Keywords: Health impact assessment; Malaria; Dams; Irrigation; Canals

Introduction

During the post world war era, a revolution for development of various sectors came into existence throughout the globe which was intended towards technical advancements. All possible avenues were explored to utilize available resources of which dam construction to harness water resources was one of the interests. To meet the requirements of irrigation, drinking water, providing electric supply to the remote areas and nourish the unfertile areas, proposal of creating large dams on big rivers and its tributaries came into existence, so that the hydropower could be utilized for the development of various areas. Development of Tennessee Valley in US is one of the greatest examples of such ambitious projects [1]. The main course of Tennessee River was proposed for construction of 9 dams and numerous others on its tributaries [2,3]. In Africa, effective planning of water resources was proposed to curb the widespread risk of hunger [4]. For most countries, dams are a crucial part of economic and social development and, as such, they aim to achieve important socio-economic development objectives; consequently an estimated 40,000 large and 800,000 small dams have been constructed worldwide till date covering 272 million hectares of land for irrigation and inundating an area of more than 400,000 km2 globally [5,6]. In a developing country like India, rich in its water resources, various techniques were proposed to utilize the water as a potential source for economic growth and in a major push, approximately 4846 major dams were reported to be constructed till 2012 and 347 large dams are under construction [7].

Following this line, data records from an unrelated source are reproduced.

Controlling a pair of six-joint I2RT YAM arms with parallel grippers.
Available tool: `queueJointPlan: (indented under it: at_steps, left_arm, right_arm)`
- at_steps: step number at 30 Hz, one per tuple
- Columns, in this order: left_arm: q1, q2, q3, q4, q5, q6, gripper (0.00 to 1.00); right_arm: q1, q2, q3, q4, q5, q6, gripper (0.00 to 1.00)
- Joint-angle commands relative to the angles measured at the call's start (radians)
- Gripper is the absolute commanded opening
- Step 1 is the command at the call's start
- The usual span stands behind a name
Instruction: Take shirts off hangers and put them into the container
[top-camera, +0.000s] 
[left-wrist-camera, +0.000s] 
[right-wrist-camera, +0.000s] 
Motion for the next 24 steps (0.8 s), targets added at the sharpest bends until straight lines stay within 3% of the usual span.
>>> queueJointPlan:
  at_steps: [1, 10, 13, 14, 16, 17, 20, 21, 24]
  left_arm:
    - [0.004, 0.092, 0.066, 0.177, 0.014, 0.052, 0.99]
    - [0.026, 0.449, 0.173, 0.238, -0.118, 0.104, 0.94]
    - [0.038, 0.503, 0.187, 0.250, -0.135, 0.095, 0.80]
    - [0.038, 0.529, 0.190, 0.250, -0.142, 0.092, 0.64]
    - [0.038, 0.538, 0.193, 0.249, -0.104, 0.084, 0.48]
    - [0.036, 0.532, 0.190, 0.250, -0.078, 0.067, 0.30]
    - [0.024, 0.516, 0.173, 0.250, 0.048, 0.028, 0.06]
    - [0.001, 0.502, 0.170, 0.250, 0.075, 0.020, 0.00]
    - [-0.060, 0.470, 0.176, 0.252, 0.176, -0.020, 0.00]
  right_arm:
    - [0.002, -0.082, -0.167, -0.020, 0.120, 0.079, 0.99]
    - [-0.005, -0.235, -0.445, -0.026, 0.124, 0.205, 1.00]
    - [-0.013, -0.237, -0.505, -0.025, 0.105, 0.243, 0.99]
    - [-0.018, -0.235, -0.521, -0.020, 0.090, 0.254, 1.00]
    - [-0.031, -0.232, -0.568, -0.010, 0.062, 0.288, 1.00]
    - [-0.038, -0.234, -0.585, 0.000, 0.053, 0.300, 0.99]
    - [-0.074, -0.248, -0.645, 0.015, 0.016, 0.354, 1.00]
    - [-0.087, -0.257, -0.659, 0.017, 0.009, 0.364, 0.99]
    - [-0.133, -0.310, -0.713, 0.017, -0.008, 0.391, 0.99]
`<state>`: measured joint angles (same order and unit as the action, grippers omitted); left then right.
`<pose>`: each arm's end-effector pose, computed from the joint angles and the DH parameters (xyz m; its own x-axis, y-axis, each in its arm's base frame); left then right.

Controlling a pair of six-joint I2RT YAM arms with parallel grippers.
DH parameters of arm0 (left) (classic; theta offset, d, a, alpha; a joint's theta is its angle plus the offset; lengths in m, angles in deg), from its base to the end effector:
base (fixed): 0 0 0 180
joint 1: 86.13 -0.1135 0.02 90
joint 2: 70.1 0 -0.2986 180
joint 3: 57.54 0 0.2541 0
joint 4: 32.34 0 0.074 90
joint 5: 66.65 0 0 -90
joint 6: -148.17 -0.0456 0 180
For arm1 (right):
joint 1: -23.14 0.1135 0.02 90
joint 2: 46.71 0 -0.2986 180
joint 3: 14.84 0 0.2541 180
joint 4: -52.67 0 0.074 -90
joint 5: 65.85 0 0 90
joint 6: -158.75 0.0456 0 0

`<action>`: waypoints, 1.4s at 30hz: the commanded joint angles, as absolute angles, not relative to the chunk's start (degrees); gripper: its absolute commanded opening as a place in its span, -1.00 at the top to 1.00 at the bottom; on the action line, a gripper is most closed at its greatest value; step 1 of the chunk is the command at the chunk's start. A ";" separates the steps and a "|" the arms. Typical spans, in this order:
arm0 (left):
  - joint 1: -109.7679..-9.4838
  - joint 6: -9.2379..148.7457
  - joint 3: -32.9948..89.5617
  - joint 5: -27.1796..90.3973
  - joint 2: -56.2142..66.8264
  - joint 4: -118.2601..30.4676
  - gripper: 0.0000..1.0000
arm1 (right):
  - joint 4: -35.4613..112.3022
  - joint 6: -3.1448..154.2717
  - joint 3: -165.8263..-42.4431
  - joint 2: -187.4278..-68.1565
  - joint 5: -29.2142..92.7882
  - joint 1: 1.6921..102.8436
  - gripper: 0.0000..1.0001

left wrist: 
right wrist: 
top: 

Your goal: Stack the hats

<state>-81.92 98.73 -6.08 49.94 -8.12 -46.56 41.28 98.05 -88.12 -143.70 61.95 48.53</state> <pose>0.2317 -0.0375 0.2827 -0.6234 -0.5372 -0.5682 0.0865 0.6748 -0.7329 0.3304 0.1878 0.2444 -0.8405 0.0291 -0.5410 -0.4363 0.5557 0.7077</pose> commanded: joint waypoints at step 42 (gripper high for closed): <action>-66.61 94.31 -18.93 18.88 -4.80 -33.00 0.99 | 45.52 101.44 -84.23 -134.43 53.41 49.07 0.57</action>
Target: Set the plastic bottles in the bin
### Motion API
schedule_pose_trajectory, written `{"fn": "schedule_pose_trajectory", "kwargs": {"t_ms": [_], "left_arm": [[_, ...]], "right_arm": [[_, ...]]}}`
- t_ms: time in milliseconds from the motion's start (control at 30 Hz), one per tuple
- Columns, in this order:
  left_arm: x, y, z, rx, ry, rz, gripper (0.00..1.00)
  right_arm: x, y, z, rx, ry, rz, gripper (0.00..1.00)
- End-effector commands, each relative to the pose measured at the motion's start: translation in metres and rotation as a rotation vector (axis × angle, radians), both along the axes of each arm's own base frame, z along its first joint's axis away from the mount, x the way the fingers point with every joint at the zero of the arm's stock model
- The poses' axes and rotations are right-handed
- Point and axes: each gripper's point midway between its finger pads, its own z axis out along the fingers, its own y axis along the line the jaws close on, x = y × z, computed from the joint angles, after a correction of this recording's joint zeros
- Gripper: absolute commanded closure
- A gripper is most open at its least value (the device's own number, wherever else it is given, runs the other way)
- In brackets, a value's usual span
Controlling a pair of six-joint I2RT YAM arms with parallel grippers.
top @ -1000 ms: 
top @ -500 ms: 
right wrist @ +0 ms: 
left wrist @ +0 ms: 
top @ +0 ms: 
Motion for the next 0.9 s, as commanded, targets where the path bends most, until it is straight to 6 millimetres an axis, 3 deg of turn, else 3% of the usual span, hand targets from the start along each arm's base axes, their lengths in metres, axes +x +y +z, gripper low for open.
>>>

Large dams create various potential breeding sites for Vector Borne Diseases (VBDs) viz. malaria, filarial, Dengue/Dengue Haemorrhagic Fever (DH/DHF), Japanese Encephalitis (JE) Onchocerciasis and Dracunculosis etc and amongst these, malaria takes a large share in cumulative incidence [8]. A study done on Gilgel-Gibe hydroelectric dam in Ethiopia reported the children living in close proximity of the reservoir at higher risk of malaria as compared to those living in faraway places [9]. Surroundings of Manso hydropower plant reservoir in central Brazil was reported to be highly favorable for breeding of Anopheles darlingi which was found responsible for transmission of malaria in region [10]. River bed pools of major dams in Sri Lanka are reported to be supporting breeding of 10 major potential vector species i.e. An barbirostris, An culicifacies, An jamesii, An maculatus, An nigerrimus, An peditaeniatus, An subpictus, An tessellates, An vagus, and An varuna [11]. Bargi dam construction in MP, India resulted in more than 32 fold increase in Slide Falciparum Rate (SFR) in Narayanganj PHC of Mandla district during 1979-1997. Mandla district as a whole recorded double of mean Slide Positivity Rate (SPR) and SFR during the same period [12]. The irrigation channels of the dams are of further concern to health authorities as it takes time to get them constructed and in the meantime they provide ample breeding sites to vector mosquitoes. In a study over effect of irrigation canals on malaria in Orissa state of India , it was revealed that areas around Canals Under Construction (CUC), SPR was reported 24.54% as compared to Canal With Water (CWW) where SPR was 18.82 % and average API was 7.66 and 22.6 for CWW and CUC respectively [13]. Introduction of irrigation channels from Basavasagar and Almatti dams in Karnatka made four districts in northern Karnatka endemic to malaria and despite establishing a control unit it could not be constrained [14]. Despite the precautionary measures taken after increased malaria incidence due to Ganges canal in 1854, in 1920 construction of Sarda Canal in 'Terai' regions of United Provinces of Oudh, India encompassing 12 districts witnessed a sudden upsurge of malaria cases [15]. The construction of earth 'bunds' (embankments) was the main cause of water stagnation in various places of the 'Terai' region.

World Health Organization (WHO) has long been concerned about the effects of dams and other water resources development projects on human health and has catalogued their health impacts, particularly on a range of communicable tropical diseases [16]. This has further been made evident in a report by World Bank which states- "the existing threat from malaria within the [irrigation] area is serious, and the project has not built with 'appropriate safeguards'" [17]. This favours the existence of such 'appropriate safeguards' that could be applied and should be continued if the project aims to be beneficial for all stakeholders. These safeguards are designed and put into a structured framework after assessing the minute details and several other aspects of the project. This is collectively known as HIA of the proposed project for which the government is much concerned as health of the affected community becomes the highest priority [18]. The purpose of HIA is to provide decision-makers with a set of evidence-based recommendations about the proposal. The decision-makers can then decide to accept, reject or amend the proposal, with the knowledge of the best available evidence before them. Evidence used in an HIA can be both qualitative and quantitative, and each is valuable in due course of time. HIA can be done with a concurrent, retrospective and prospective view. Retrospective studies are conducted after the completion of a project nevertheless they are required for creating a base of all future projects to cut down the cost incurred on human health. HIA of Konkan Railways is one of the examples of retrospective studies done by NIMR during 2007 for complete elimination of VBD outbreaks [19].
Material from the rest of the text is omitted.